PROMPT -> Your answer should be every line with the word "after", copied from the data below.
————————
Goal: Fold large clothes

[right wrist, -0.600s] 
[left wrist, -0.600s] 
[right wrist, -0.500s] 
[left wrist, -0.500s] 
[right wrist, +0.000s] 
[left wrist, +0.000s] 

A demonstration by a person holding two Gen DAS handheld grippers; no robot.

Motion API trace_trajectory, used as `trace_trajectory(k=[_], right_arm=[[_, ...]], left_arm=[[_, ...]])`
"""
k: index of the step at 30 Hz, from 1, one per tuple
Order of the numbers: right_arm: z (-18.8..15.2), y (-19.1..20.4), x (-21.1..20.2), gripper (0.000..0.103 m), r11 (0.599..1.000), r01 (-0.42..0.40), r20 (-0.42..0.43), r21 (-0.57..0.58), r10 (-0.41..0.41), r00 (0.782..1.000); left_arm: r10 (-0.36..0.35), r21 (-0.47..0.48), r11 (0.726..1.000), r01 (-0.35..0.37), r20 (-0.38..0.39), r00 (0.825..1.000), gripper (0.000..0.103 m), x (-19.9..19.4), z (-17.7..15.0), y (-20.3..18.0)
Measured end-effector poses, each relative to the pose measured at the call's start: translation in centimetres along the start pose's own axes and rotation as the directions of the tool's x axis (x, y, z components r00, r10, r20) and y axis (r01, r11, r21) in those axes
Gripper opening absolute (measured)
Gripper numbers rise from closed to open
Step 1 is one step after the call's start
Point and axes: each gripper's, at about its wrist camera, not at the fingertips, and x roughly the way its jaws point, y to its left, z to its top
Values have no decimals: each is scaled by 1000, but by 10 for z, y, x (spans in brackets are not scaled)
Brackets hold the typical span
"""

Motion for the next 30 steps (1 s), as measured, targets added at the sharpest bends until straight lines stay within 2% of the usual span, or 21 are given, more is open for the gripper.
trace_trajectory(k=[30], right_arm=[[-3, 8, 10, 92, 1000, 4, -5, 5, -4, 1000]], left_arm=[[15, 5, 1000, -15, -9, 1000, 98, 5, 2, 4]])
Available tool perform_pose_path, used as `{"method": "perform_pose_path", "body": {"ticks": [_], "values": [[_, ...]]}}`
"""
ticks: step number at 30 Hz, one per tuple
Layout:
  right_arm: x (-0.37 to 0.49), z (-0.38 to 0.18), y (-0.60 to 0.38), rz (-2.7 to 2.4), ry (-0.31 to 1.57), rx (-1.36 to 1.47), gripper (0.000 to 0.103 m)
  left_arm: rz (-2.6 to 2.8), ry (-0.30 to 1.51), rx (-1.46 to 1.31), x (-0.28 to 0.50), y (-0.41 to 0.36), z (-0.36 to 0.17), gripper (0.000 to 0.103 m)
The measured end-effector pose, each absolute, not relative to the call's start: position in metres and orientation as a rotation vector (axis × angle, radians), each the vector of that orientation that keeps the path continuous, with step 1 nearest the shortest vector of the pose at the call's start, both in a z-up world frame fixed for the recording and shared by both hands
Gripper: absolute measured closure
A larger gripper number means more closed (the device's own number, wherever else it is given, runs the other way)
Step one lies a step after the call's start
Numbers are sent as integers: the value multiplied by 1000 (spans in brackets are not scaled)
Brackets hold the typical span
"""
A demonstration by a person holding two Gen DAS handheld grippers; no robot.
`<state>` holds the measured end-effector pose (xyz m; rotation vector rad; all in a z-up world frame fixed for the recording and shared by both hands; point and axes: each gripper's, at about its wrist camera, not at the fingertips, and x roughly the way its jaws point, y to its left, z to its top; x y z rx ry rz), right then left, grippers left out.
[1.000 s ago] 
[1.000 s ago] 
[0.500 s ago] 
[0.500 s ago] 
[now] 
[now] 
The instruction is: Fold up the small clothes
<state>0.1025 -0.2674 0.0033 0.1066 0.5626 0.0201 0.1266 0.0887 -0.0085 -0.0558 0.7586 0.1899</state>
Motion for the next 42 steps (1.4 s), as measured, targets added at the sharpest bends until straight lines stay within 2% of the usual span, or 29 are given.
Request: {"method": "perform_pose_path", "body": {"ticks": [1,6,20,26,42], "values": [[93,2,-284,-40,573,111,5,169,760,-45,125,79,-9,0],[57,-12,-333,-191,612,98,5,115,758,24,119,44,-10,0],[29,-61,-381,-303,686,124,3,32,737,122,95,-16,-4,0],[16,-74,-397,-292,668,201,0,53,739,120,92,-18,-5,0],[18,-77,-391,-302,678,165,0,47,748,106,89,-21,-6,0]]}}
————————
SOLUTION TO THIS TASK ->
Step 1 is one step after the call's start
Step one lies a step after the call's start

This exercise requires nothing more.